I went to my doctor today. He wants to know what i thin my purpose in life is. what i think my purpose in life is? alot more then water-bugs. thats what i  told him. he looked puzzled, he always looks puzzled.
i went to the front desk asking for a different Dr. When the lady asked me why, I asked if she understood the fact that my life is more imprtant than the waterbugs wich plague me every night. I think I am awake, i could have been asleep though. they gave me a new dr. I know its not easy to get one. I wonder if it was something i said or something.

                                    Aug 12

    WOW, she is a doctor, I thought this. of course i am to much of a gentleman to tell her vocally she is hot.

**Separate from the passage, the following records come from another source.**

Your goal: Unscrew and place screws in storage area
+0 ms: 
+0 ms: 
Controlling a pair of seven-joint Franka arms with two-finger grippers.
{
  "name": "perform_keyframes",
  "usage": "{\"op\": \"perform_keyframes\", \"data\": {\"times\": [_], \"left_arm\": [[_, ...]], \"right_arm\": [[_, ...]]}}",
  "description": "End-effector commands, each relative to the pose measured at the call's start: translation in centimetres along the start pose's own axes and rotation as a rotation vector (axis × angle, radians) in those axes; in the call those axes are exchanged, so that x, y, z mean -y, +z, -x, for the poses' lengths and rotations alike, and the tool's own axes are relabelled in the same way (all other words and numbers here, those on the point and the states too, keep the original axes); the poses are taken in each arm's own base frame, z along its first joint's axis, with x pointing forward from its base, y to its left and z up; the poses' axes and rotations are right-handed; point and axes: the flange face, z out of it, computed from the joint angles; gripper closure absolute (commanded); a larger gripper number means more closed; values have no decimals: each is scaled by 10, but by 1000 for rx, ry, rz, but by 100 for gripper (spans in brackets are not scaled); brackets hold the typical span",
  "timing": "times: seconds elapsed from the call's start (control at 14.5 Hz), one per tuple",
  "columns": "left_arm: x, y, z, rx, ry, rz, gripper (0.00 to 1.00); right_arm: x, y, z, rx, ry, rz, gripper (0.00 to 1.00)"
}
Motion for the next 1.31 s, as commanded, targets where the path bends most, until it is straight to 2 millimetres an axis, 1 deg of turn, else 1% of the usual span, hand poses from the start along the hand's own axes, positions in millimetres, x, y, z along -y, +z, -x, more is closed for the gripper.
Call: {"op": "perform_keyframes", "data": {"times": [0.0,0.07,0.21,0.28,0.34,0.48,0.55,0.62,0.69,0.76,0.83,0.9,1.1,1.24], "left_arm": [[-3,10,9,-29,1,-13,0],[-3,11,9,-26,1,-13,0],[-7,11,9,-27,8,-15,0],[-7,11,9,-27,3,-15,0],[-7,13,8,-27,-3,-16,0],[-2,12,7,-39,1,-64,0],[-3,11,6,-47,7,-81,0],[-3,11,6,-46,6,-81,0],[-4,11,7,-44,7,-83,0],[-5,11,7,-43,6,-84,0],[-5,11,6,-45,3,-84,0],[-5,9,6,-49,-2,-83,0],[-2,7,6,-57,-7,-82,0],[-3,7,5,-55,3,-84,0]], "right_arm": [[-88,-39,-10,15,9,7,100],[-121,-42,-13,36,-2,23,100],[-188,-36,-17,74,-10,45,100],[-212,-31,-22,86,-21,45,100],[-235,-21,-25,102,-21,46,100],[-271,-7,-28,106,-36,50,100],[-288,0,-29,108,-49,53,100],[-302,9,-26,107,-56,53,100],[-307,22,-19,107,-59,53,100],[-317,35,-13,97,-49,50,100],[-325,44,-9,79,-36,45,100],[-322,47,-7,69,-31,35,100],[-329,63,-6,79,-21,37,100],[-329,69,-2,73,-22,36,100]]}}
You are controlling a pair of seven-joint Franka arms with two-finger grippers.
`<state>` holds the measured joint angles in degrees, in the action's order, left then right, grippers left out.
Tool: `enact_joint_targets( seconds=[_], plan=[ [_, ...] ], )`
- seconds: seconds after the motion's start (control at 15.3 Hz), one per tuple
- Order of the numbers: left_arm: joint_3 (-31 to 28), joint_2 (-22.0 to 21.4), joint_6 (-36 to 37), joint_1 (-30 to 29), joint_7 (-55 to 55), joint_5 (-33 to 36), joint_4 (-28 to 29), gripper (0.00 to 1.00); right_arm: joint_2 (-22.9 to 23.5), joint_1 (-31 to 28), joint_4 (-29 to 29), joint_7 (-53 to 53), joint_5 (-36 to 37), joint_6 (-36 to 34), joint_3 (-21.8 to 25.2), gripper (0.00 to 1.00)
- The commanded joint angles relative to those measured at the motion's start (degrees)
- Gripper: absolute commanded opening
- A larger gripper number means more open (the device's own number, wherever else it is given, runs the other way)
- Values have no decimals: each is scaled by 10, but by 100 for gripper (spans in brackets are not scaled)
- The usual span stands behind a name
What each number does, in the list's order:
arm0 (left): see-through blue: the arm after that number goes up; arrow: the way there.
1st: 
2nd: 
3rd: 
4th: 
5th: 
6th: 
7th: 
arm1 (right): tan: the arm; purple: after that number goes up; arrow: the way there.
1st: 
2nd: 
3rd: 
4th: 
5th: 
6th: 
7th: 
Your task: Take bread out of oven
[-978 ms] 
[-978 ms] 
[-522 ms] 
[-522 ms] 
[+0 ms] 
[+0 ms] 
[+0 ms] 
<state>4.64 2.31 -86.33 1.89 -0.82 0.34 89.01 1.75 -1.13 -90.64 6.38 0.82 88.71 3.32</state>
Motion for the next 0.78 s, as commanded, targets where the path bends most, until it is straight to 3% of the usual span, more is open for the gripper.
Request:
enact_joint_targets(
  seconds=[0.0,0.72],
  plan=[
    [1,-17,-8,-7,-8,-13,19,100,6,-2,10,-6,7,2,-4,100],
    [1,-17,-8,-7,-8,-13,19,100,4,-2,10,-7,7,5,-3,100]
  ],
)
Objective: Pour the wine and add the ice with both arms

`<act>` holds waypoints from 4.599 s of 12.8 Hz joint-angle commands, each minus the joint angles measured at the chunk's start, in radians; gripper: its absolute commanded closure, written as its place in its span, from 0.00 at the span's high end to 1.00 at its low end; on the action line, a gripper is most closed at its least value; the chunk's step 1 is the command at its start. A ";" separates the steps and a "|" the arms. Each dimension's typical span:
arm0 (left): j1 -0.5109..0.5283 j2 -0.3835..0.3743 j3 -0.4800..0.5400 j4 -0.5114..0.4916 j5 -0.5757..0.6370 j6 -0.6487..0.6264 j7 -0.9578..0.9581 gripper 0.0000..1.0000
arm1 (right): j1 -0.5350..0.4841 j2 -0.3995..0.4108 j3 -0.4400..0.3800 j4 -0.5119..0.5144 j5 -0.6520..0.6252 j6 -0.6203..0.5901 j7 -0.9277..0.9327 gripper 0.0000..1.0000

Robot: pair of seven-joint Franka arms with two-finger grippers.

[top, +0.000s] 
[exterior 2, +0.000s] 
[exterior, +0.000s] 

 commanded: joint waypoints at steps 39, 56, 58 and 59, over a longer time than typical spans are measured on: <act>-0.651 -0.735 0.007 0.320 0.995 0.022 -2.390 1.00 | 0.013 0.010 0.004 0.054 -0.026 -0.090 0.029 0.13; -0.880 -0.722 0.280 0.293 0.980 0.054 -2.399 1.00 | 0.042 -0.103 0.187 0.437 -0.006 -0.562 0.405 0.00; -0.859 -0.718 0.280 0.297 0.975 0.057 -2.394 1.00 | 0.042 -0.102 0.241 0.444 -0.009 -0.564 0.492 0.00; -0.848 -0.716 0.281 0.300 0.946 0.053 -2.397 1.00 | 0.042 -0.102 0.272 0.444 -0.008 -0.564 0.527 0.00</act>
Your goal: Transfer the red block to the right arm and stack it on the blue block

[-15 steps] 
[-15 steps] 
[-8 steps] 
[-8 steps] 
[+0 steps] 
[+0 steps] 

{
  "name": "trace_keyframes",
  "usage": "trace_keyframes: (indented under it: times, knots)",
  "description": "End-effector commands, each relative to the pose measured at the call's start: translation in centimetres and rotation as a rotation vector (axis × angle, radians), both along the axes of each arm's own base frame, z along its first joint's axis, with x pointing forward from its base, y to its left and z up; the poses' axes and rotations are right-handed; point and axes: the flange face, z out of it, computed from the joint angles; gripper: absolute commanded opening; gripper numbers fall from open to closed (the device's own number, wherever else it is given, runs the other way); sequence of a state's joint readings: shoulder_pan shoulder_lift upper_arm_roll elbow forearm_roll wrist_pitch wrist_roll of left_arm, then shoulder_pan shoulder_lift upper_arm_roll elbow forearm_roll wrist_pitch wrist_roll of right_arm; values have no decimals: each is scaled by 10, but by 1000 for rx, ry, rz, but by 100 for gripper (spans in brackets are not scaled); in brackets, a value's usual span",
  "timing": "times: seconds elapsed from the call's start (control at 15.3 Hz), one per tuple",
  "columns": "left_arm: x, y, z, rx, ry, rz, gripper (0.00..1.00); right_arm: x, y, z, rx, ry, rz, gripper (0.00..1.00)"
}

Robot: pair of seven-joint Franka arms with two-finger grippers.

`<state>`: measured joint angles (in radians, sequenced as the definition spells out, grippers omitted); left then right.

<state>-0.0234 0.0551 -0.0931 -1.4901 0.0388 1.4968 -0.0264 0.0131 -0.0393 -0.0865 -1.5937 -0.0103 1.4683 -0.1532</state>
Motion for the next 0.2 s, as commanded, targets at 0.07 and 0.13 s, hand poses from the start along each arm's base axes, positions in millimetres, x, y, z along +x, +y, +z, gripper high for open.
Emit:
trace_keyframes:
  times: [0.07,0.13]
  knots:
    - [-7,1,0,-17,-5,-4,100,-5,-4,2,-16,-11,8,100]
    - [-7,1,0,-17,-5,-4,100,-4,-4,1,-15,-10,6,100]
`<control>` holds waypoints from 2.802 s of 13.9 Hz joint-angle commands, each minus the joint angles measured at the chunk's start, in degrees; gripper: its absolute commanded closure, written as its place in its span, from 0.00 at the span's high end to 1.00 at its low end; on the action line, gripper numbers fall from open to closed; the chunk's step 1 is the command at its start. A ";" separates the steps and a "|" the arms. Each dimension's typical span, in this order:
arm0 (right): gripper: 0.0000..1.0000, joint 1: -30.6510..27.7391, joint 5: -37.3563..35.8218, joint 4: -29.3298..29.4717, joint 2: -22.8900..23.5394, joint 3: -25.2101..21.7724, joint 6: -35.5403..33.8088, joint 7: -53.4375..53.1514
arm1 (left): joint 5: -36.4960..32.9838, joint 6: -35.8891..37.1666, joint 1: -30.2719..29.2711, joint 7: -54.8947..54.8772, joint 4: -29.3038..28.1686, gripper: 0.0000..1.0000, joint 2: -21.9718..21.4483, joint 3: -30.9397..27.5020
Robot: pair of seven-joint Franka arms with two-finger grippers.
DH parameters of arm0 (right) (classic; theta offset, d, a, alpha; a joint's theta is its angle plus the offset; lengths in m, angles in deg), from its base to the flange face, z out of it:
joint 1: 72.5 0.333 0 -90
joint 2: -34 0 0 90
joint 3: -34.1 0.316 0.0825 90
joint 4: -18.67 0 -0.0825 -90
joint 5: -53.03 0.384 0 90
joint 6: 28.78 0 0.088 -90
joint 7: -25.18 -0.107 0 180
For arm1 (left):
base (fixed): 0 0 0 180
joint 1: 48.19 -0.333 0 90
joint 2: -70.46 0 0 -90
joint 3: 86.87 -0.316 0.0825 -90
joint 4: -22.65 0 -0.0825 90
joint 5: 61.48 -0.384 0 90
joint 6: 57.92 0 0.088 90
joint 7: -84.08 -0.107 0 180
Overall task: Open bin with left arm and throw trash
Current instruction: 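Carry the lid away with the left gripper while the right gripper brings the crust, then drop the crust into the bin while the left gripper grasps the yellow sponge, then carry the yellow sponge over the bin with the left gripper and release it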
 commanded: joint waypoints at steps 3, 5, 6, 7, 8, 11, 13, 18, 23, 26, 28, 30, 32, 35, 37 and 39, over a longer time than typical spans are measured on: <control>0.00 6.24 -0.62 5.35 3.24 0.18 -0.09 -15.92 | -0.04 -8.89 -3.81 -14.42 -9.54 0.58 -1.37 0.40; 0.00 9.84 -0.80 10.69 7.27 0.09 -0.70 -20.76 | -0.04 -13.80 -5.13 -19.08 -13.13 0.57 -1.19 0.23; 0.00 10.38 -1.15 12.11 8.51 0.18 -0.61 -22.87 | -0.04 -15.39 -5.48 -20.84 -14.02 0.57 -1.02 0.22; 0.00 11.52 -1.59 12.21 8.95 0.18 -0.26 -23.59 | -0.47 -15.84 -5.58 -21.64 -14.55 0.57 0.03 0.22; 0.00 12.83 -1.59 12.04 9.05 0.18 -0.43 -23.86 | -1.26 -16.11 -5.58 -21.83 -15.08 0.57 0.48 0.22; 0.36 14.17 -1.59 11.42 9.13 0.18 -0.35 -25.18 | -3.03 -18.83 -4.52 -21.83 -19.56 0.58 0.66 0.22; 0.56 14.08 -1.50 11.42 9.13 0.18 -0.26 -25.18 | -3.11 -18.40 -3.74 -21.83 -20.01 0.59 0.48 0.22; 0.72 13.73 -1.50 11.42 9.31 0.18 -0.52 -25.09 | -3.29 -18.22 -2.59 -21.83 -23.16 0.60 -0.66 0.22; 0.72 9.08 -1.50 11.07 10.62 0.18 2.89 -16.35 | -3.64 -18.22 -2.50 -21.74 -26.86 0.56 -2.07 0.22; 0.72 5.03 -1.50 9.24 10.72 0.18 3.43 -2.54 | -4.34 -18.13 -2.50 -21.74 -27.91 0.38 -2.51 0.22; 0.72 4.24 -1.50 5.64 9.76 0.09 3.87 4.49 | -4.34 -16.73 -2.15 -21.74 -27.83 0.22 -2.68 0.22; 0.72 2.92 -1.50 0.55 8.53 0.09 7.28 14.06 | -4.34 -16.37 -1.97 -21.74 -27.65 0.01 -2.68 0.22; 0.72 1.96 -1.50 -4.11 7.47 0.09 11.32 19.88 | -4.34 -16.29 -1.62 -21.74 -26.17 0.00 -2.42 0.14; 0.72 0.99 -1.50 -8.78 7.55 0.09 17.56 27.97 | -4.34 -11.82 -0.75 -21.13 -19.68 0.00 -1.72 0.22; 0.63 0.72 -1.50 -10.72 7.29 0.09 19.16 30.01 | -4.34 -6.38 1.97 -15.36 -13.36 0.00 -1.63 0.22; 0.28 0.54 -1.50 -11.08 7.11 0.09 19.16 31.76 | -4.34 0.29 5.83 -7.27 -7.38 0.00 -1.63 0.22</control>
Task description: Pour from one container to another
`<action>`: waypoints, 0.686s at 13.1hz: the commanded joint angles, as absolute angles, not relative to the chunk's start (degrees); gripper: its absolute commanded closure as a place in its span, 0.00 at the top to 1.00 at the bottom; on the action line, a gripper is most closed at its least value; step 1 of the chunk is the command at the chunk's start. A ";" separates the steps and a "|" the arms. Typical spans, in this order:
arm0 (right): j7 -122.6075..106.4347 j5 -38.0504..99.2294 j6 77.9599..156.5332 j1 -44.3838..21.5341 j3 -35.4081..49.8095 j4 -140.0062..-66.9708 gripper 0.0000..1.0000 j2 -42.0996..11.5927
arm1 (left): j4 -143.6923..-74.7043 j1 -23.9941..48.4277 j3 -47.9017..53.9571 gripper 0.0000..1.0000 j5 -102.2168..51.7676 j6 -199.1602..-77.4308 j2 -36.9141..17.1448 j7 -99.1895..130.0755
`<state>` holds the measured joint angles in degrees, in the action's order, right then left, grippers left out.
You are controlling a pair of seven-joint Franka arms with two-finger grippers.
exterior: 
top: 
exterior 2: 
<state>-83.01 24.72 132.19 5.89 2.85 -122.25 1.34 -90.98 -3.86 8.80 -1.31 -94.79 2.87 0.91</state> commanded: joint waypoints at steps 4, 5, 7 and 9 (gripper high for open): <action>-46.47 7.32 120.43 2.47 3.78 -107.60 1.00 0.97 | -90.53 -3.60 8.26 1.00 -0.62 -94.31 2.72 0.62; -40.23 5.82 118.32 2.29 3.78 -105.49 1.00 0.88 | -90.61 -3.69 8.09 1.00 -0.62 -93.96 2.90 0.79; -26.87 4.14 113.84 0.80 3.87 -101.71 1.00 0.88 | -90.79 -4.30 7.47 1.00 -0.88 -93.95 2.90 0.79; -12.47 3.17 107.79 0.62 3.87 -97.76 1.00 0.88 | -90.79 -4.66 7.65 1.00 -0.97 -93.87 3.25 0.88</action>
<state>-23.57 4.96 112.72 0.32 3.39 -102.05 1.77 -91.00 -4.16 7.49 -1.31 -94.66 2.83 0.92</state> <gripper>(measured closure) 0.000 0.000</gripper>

i knew i was saving her from giant bugs. she would admire my bravery, surly.
  her name is Marly, or Beth, something like that. Anyway she asks the same questions.  i asked her why all the docs ask questions from the same script.
    She took off her glasses.  She likes me, i think.
    Jeremy, she asks, how old are you?
    I asked her if she thhought I was to young for her. she smiled, this is a good thing im thinking.   She crossed her arms over her chest, that was bd, a defensive move. I asked her if she was afraid of me.  She says no. her hair is the color of sand, her eyes, blue like the sky, she reminds me of the beach. I asked if she liked the beach.  She looked at her watch. Iknew it-----
 our time is up jeremy.
    she stood positioning her computer, then gave me med scripts.
   i said, i knew it.
    knew what?, there was that puzzled look.   Cant ask any personal questions huh, i knew that anyway.
  She said she would see me at the beginning of the week.
  okay,,, i called her katy, why did i call her katy... bugs, katy-dids.  I laughed and left her office.    shes pretty, she likes me, i think.